| 要旨トップ | 目次 | | 日本生態学会第60回全国大会 (2013年3月,静岡) 講演要旨 ESJ60 Abstract |
一般講演(ポスター発表) P1-007 (Poster presentation)
気候変化や人為的な土地利用変化(過放牧など)は、草原生態系のバイオマスや着葉期間に年変化をもたらすと予測される。そのような植物の生態現象の変化は草原生態系の炭素収支に影響を与える可能性があることから、それらの季節変化を長期継続的に観測する取組みが今後重要になってくると考えられる。そこで本研究では、展葉や枯死のタイミングといった葉群フェノロジーや植物バイオマスの季節変化の継続的な観測を低労力かつ低コストで実現するための新しい手法として、デジタルカメラによる定点撮影画像のRGB解析に着目した。

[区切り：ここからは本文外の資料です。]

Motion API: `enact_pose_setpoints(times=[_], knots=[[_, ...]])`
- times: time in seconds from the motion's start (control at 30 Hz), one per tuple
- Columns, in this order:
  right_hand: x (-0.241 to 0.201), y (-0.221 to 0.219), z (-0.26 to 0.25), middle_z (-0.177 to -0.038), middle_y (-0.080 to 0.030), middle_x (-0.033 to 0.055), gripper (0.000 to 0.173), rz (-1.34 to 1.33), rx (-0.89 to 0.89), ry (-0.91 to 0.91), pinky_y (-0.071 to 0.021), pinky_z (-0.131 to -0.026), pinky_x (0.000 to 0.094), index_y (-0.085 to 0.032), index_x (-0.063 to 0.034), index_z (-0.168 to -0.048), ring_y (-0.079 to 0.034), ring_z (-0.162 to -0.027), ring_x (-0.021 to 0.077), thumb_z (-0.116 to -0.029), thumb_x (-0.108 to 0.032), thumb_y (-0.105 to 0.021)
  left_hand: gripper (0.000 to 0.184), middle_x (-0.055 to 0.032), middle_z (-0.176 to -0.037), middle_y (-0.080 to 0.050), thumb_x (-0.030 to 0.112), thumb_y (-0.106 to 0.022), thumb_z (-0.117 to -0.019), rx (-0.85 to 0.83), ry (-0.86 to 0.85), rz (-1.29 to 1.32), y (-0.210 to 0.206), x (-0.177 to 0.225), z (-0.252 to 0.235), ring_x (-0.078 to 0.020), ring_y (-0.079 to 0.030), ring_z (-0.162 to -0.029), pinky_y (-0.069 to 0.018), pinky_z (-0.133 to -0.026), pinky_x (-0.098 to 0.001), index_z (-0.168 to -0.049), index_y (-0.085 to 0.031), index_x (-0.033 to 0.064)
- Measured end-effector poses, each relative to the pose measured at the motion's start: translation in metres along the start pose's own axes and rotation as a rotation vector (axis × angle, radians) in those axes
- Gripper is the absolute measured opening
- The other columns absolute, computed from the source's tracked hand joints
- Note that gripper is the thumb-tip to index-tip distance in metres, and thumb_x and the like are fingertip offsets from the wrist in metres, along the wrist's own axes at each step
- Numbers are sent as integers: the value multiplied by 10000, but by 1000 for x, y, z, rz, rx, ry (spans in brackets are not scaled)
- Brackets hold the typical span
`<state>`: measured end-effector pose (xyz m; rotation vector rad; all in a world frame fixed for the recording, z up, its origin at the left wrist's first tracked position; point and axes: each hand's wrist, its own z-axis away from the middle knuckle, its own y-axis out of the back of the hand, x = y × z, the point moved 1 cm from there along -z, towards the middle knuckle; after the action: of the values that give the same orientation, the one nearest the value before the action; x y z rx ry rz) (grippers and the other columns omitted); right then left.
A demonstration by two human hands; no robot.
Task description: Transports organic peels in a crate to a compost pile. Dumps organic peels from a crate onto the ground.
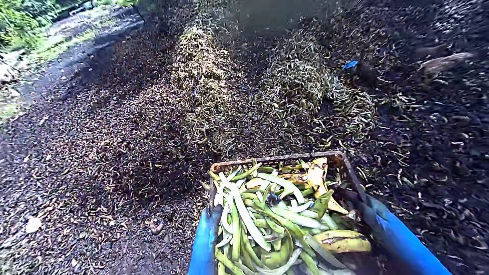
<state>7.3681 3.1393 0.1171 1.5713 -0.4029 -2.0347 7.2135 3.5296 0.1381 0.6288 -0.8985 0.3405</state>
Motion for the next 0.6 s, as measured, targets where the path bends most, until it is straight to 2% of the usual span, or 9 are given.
enact_pose_setpoints(times=[0.07,0.13,0.2,0.27,0.33,0.4,0.43,0.5,0.6], knots=[[-26,-5,-49,-1171,-655,121,569,-38,54,-19,-546,-842,447,-534,-92,-1421,-648,-978,194,-1048,-489,-368,509,-181,-1199,-652,380,-552,-1029,-23,-34,15,-19,44,-63,-226,-645,-1056,-538,-921,-440,-1402,-527,33],[-41,-14,-108,-1221,-648,142,569,-54,80,-35,-536,-896,448,-513,-69,-1447,-643,-1033,210,-1044,-449,-381,515,-177,-1247,-646,385,-559,-1024,-47,-68,27,-42,79,-129,-225,-636,-1107,-529,-955,-445,-1412,-532,46],[-55,-22,-179,-1235,-636,195,544,-35,81,-67,-515,-912,507,-492,-33,-1457,-636,-1052,276,-1056,-385,-387,525,-170,-1252,-649,404,-578,-1017,-53,-58,7,-69,111,-197,-231,-643,-1110,-530,-958,-454,-1413,-533,61],[-71,-21,-273,-1283,-626,204,567,-6,41,-57,-505,-955,543,-483,-47,-1475,-636,-1109,302,-1048,-407,-388,549,-202,-1240,-650,398,-584,-1016,-47,-44,1,-95,153,-264,-271,-645,-1106,-521,-965,-493,-1423,-519,36],[-88,-19,-364,-1132,-658,184,550,18,4,-43,-534,-821,571,-538,-75,-1408,-656,-959,314,-1044,-463,-398,571,-187,-1142,-674,426,-591,-998,-26,-30,32,-105,192,-315,-249,-669,-1005,-558,-888,-472,-1402,-528,28],[-138,-17,-431,-1074,-666,160,549,-5,-34,-50,-541,-763,538,-537,-90,-1409,-653,-886,287,-1048,-480,-398,530,-176,-1165,-660,376,-581,-1018,-22,30,90,-106,261,-340,-213,-655,-1011,-551,-898,-424,-1402,-515,17],[-175,-16,-454,-1102,-660,167,547,-12,-49,-54,-531,-796,528,-524,-70,-1426,-647,-913,282,-1053,-447,-389,487,-168,-1201,-632,326,-568,-1036,-6,83,127,-107,305,-340,-186,-613,-1031,-505,-919,-389,-1397,-510,5],[-235,-15,-508,-1152,-663,168,539,23,-71,-23,-528,-859,518,-532,-65,-1431,-650,-982,273,-1053,-422,-387,461,-148,-1223,-629,299,-563,-1030,67,106,174,-109,365,-357,-148,-605,-1050,-497,-929,-346,-1382,-531,1],[-289,-26,-614,-1123,-673,173,525,99,-122,33,-528,-851,567,-563,-89,-1390,-663,-985,305,-1060,-468,-413,575,-180,-1310,-615,403,-559,-1021,136,64,189,-114,376,-437,-227,-615,-1165,-509,-996,-443,-1456,-478,35]])
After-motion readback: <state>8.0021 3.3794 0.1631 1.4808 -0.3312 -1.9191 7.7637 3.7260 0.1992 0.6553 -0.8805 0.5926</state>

日本の中部山岳地域に位置する草原(岐阜県高山市)に自動定点撮影カメラシステムを設置し、2011年4月から12月にかけて草原の地表面を毎日撮影した。そして、得られた撮影画像から赤・緑・青(RGB値)のデジタルナンバーを抽出し、RGB値に基づいた植生の指標であるGEI値を算出した。同時に、植物体地上部及び地下部バイオマスの計測と地表面の分光植生指数(NDVI等)の観測を約1ヶ月間隔で実施した。そして、GEI値と植物群落の季節変化との対応関係を調査した。
その結果、葉群フェノロジーの季節変化のタイミングにあわせてGEI値は変化した。GEI値と地上部バイオマスとの間には分光植生指数と同様に正の直線関係(R2 = 0.80, p < 0.05)が認められた。また、一部期間(6月から9月)に限って、地下部バイオマスとGEI値との間に正の相関関係(R2 = 0.99, p < 0.01)が示された。以上の結果は、本手法を用いることで、植物体の刈取りなどの破壊的作業を行うことなく、葉群フェノロジーや植物バイオマスの季節変化を連続的に推定評価可能であることを示唆した。今後は、カメラの劣化などに伴う長期観測の不確実性の評価とその対応策の検討が必要である。